Paruppu usili |
Ingredients
Beans 250 gms
Toor dhal 1 and 1/4 cup
Red chillies 5 - 6 nos as per spice level
Salt As needed
Asafoetida 2-3 pinches
Curry leaves 2 sprigs
Oil 3 - 4 tblspns
Mustard seeds 1/2 tsp
Method
1. Soak toor dhal for 20 mins in water
2. Grind it along with red chillies, salt, asafoetida ( 1 pinch), curry leaves and a portioon of salt for paruppu usili to a coarse paste by adding very little water.
3. Divide it into portions and fill it in idli plates.
4. Pressure cook it when you pressure cook rice and other stuff for that day's samayal.
5. Simultaneously wash and cut french beans as small as possible.
6. Take a stir fry pan, add 1.5 cups of water and add beans. Let it boil and cook for 10-15 mins until beans is cooked and soft. Add a portion of salt for beans.
7. Let it cook for 3-4 mins further and drain excess water.
8. Take the paruppu usili adais out of the idli plates and let it cool by cutting it to pieces. After it is cooled, semi-powder either in a mixie or by mashing it between your fingers.

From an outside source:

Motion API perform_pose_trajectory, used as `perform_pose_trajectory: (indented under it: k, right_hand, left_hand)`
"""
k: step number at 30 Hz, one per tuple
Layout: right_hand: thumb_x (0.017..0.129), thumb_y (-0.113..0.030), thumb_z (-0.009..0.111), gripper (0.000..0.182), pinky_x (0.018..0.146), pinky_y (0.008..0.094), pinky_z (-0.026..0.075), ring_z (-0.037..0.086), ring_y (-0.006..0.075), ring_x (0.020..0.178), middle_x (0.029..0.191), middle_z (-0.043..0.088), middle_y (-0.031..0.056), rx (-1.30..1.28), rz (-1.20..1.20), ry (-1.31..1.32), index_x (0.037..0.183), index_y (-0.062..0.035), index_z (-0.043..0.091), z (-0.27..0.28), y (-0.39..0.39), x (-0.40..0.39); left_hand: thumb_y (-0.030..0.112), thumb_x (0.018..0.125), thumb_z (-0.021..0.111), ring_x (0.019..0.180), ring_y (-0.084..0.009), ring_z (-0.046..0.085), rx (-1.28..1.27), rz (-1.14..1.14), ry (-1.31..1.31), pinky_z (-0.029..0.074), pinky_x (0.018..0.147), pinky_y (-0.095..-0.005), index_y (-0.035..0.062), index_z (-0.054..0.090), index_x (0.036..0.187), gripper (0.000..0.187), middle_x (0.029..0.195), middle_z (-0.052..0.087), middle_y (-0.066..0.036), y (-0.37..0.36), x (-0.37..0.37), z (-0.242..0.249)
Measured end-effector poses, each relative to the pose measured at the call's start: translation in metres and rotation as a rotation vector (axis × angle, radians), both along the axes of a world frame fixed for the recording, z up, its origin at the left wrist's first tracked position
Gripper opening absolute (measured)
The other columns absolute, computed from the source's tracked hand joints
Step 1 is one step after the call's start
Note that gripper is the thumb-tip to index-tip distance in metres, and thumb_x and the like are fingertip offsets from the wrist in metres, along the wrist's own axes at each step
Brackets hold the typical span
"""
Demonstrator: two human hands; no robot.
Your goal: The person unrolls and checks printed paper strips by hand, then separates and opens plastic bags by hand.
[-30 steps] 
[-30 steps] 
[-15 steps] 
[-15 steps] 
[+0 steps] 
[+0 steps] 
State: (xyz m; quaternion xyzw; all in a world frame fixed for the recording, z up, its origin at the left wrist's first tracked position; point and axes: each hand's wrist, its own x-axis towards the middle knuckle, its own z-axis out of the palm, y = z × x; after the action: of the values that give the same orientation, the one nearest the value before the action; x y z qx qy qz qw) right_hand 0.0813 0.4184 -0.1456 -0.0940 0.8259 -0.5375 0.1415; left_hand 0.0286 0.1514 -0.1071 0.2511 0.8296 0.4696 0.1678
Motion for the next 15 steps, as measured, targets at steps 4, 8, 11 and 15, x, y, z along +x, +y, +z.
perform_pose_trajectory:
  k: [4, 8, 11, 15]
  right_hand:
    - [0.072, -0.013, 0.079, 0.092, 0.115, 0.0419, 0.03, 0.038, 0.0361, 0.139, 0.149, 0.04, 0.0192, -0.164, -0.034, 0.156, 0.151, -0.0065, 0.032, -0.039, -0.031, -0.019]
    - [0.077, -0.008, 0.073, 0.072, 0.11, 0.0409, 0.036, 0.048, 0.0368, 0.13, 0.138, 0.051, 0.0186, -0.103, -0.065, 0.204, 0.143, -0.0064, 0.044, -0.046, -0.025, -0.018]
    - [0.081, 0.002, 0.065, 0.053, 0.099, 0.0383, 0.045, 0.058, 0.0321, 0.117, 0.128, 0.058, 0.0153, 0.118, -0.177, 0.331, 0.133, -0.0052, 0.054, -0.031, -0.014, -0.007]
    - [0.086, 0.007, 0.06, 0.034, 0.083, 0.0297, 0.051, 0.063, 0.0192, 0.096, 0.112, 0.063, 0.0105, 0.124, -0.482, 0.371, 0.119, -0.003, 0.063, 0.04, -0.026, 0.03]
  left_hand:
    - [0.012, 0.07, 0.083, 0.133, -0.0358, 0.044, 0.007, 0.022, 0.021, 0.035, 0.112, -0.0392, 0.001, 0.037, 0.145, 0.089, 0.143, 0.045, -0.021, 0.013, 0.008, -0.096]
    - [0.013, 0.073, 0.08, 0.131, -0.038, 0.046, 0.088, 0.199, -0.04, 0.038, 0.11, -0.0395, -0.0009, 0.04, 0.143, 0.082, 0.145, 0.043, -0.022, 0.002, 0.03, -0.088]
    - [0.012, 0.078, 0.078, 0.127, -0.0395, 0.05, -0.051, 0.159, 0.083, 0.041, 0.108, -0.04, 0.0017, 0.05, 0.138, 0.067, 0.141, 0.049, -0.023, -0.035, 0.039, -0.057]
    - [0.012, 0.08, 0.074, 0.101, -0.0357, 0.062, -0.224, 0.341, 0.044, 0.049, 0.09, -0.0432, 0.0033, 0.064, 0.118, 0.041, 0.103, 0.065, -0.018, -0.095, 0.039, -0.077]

9. Heat a stir fry pan, add 2 tblspns of oil, add mustard seeds to splutter. Bring heat to low. Add remaining asafoetida and the semi-powdered paruppu usili. Mix well uniformly. Bring the heat to medium. Leave it for 2 mins.
10. Mix well again and leave it for 2 mins. Add the cooked drained beans and mix well. At this point add another tblspn of oil and mix well and leave it on the stove for 5 mins, mixing well every minute.
11. Add another tblspn of oil ( only if necessary), mix well and let it cook for 5 more minutes, mixing well in-between.
12. Switch off the stove and beans paruppu usili is ready to be served with vethakozhambhu rice or morkozhambu rice.